Maarten agrees that it should be stated much more strongly on the new CA site that it is still a pilot service and MUST NOT yet be used to get certificates for Grid usage, at least before December 1st. He will reiterate the request.

CMS

  • Processing activities
    • 2011 data reprocessing ongoing

  • CVMFS
    • A handful of sites not yet migrated
    • Sending of installation jobs should stop now
    • Agreed to continue to send installation jobs to selected sites for another month

LHCb

  • GGUS statistics of the last 2 weeks: 15 GGUS tickets opened (3x T1, 12x T2) mostly issues of
    • pilots aborting (7) b/c of site configuration issues
    • CVMFS (2) with a black hole WN and performance problems b/c of increased load
    • Wrong publishing of queue information (1) i.e. MaxCPUTime set to 999.999.999
  • Decommissioning of the lhcb-conddb CVMFS repository. Due to changes in the reconstruction workflows this "fast updating" repository will not be used in production.
    • All sites who have mounted this repository may remove it as a mount point on worker nodes whenever they prefer to
  • LHCb asks migration of WN resources to sl6 by end of October as agreed
    • focus should be set on T1 sites and "T2D" sites where at least a part of the infrastructure should be made available on sl6
    • main reason is the planned move to C++11 which will only be supported on the sl6 platform

Task Force reports

Machine/Job Features

  • Tool developed "mjf.py" which can be called on the command line or imported in python and returns job/machine features
    • Tested on CERN physical batch and openstack environment
    • Next steps are generating the information automatically within CERN/openstack, packaging of the tool and deploy it on lxbatch and make it available to VOs for integration into their VMs for testing

Pepe asks how the HS06 values are extracted. Stefan explains that for physical hosts the values are put by the sysadmin and are reasonably accurate, but for virtual machines it is still an open question if they are needed and if so how to define them (for example, using a mean value). Maarten adds that this issue is much more general and HEPIX experts will be involved. Concerning validation of the published numbers, a SAM test is going to be used.

SHA-2 migration

Maarten explains the incident with the BNL VOMS server reported above serves as a "heads up" for CERN, as in the coming months also the two CERN VOMS services would need to change CA (the host DNs would stay the same, but that is not sufficient). We are working on a plan that minimises the disruption for the infrastructure. A possible solution would be to deploy in production a third VOMS server with the new CA, make the infrastructure aware of it and remove the old ones. This is not urgent but will need to happen in the next half year.

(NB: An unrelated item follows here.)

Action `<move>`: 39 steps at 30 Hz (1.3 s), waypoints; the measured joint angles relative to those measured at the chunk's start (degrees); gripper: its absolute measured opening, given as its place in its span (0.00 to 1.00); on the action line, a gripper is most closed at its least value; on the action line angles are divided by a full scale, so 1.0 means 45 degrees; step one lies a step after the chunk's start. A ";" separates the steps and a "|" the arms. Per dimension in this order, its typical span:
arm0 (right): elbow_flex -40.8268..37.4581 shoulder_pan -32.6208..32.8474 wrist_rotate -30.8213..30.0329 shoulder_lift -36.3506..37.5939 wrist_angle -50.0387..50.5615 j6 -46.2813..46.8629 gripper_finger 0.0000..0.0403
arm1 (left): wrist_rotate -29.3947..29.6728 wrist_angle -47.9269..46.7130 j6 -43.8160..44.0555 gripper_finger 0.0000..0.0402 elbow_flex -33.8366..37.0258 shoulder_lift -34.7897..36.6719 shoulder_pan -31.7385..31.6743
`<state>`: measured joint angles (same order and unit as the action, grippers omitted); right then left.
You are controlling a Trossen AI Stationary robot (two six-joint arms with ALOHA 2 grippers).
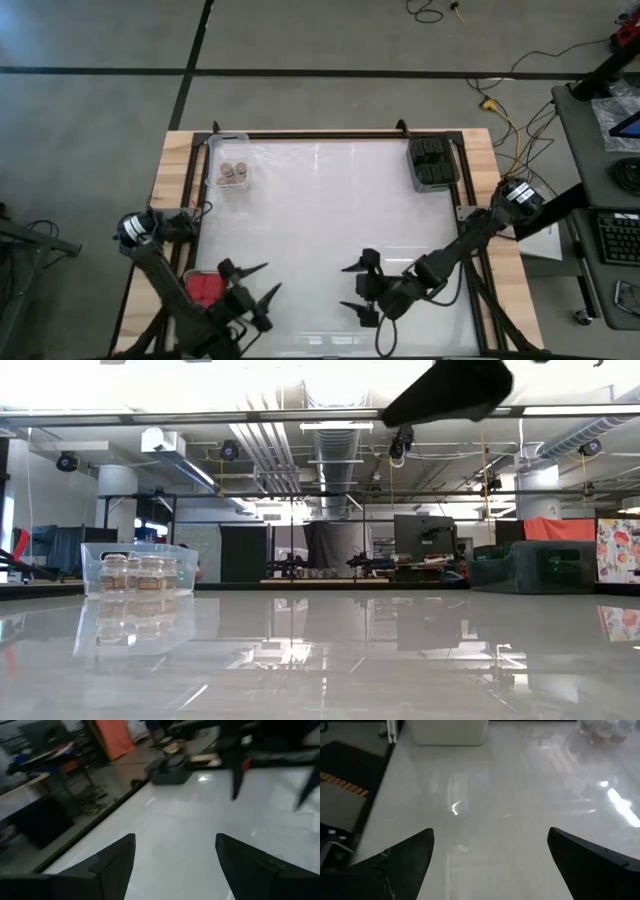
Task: Sort spices by type
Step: Return to Home Position
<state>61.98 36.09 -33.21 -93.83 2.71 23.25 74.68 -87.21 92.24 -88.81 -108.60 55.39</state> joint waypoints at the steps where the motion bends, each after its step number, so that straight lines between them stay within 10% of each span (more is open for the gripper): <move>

Nicolò asks Burt what are the plans for upgrading dCache at FNAL to a SHA-2 ready version. Burt says that they plan to upgrade to version 2.2 by the deadline, but considering that it is being coupled to the disk/tape separation and the migration to Chimera, it is a particularly tricky upgrade.

FTS-3

  • Issues with priorities and some file transfer stuck observed by ATLAS on RAL FTS3. Both the problems were understood and fixed:
    • Sorting files based on priority - from the devs: There was a misplaced order by clause, instead of being in the outer select it was in sub-query
    • Stuck file transfers - from the devs: we recently introduce a way to load balance fts3 server based on hash keys, so as fts3 server not to race over the same records from the database. While the range of the hash keys should have been between 0-FFFF, it was 0-FFFE, so all the records assigned to FFFF never executed, that why not all the transfer affected.
  • FTS3 server at CCIN2P3 stable for CMS Debug transfers, ready to accept more Tier-2s. Increased load on selected links on CERN FTS3 server.

Pepe asks if and when CMS plans to use more FTS-3 servers in the PhEDEx debug instance for testing. Nicolò answers that the focus right now is on testing the scalability with the lowest possible number of servers. Alessandro adds that for ATLAS the priority is to use few (ideally one) well supported servers, so that problems can be understood and fixed quickly; testing e.g. the Oracle backend is less important. Stefan says that LHCb uses only the FTS-3 at CERN, with RAL as backup. Oliver comments that the goal would actually be to support the whole infrastructure with a single server. It is clear though that sites would like to move away from FTS-2 because it is costly in terms of operations and licenses. Answering to Burt, Alessandro thinks that FTS-3 is not quite ready to replace FTS-2 instances yet, but we can expect it to be in 1-2 months.

gLExec

  • 46 tickets closed and verified (1 done since last meeting), 48 still open, most on hold until mid/late autumn in line with SL6 migration.
    • ATLAS sites are lagging behind more than sites for other VOs.
  • Deployment tracking page

XrootD Deployment

dCache xrootd door monitoring plugin (from I. Vukotic)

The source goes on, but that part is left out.